In tutto questo c’è però un effetto boomerang. Nel marasma che la sinistra ha creato è infatti finito anche il sistema capillare di controllo del territorio; all’interno delle scuole possono solo organizzare qualche chiassata estemporanea perché di idee o di ideali non hanno più da proporne; i sindacati sono completamente screditati, le sezioni del partito le frequenta solo qualche vecchio; gli operai non si riconoscono più nelle acide professoresse o nei viscidi avvocati ascesi al parlamento che predicano lo ius soli come la vera emergenza del Paese. La sinistra non ha più una base elettorale fuori del suo molliccio corpaccione; può contare ora su compiacenti sondaggisti che cercano di accreditarla di percentuali incredibili ma è un Dracula esausto che ha bisogno subito della iniezione di nuovo sangue A questo proposito: è legittimo che un ex Capo del governo o un archistar, per non dire dei portabandiera della “cultura” di regime, cerchino di ingannare l’opinione pubblica facendo passare lo ius soli come un diritto dei bambini nati in Italia mentre è palesemente un espediente per far votare alle prossime elezioni centinaia di migliaia se non addirittura milioni di nuovi cittadini fabbricati con lo ius culturae e la conseguente industria delle certificazioni? Non è ai negretti che parlano il dialetto che guardano i compagni ma ai loro genitori da accompagnare alle urne, sicuramente non gratis.

Ecco perché si impone l’imperativo categorico: cacciare i mercanti dal tempio, rispedirli nei loro covi e nei loro salotti, strappare la preda dalle loro fauci ingorde. La convergenza di Lega e Cinque stelle, per quanto sia nelle cose e nella volontà popolare, non è purtroppo allo stato attuale praticabile. Ma che siano i grillini o il centrodestra ad affermarsi quel che conta è che i compagni vadano a casa se si vuol concedere al Paese una speranza. La sinistra in affanno, non per le divisioni interne, che sono solo un trucco e un espediente per raccattare consenso, teme soprattutto il movimento di Grillo e un po’ lo blandisce, un po’ lo criminalizza, un po’ si illude che i suoi infiltrati possano lacerarlo, un po’ martella sulla malcapitata sindaco di Roma – calunniate, calunniate, qualcosa resterà – e intesse trame con quei galantuomini – maschi e femmine – con un piede fuori e uno dentro Forza Italia, contando che comunque una buona parte degli eletti a destra continuerà a trovare agevole spostarsi verso sinistra. Chiaramente questa operazione non potrà riuscire se il Pd e le sue gemmazioni riceveranno dalle elezioni la batosta che meritano.
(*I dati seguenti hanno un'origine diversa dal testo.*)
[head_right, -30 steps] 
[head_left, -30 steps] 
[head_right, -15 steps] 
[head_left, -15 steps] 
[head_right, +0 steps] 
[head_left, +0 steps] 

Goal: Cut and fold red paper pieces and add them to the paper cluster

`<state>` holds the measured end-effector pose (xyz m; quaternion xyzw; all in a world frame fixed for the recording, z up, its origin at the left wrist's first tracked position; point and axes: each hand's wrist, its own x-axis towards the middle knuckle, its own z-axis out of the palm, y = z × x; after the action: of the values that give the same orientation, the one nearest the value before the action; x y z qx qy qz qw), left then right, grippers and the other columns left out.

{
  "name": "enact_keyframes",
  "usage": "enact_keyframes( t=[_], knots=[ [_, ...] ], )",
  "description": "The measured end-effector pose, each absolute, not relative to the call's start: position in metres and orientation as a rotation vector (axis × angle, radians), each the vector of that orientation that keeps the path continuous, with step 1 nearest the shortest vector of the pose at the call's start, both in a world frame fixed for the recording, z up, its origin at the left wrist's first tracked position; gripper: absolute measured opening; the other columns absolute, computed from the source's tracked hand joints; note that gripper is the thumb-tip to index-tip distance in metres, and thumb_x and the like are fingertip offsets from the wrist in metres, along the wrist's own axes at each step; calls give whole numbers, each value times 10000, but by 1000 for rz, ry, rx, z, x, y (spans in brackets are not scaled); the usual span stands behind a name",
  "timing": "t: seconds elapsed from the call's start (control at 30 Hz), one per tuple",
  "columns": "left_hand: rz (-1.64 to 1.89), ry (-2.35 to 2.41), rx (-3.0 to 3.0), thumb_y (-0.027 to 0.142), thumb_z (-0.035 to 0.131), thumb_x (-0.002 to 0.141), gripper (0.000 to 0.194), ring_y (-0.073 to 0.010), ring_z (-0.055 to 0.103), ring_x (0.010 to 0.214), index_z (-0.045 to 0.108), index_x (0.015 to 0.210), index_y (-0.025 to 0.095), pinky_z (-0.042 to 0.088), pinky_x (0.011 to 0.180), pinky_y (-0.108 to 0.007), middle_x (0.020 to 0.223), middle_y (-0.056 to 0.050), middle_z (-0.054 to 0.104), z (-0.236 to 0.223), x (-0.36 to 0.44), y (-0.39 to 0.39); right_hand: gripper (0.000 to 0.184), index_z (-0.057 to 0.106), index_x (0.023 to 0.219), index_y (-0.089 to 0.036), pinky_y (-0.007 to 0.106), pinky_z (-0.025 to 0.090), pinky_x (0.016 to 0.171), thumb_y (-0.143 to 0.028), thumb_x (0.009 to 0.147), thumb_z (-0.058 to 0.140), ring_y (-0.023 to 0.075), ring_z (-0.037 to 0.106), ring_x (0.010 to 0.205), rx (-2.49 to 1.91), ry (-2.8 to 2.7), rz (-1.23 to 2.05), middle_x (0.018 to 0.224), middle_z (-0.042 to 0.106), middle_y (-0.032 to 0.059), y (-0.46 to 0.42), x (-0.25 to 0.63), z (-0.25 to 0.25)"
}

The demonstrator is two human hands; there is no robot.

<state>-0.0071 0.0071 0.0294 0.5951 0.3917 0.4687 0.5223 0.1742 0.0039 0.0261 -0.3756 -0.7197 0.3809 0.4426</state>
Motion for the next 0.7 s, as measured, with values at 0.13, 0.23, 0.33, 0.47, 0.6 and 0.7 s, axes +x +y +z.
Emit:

Una batosta che dovrà impedire loro di mettere in atto uno dei due piani preparati per mantenere il potere anche se sconfitti. Il primo: un accordo postelettorale con Berlusconi seguito dalla diaspora degli azzurri; il secondo: approfittare dello stallo dei grillini e raccogliere più Fichi possibili nell’orto pentastellato. Ma con la batosta che mi auguro nessuno di questi piani potrà realizzarsi. Si ritireranno in buon ordine? Non mi piace il ruolo di profeta di sventure ma non credo che i compagni toglieranno l’incomodo solo perché il popolo glielo chiede. Stiamo pronti.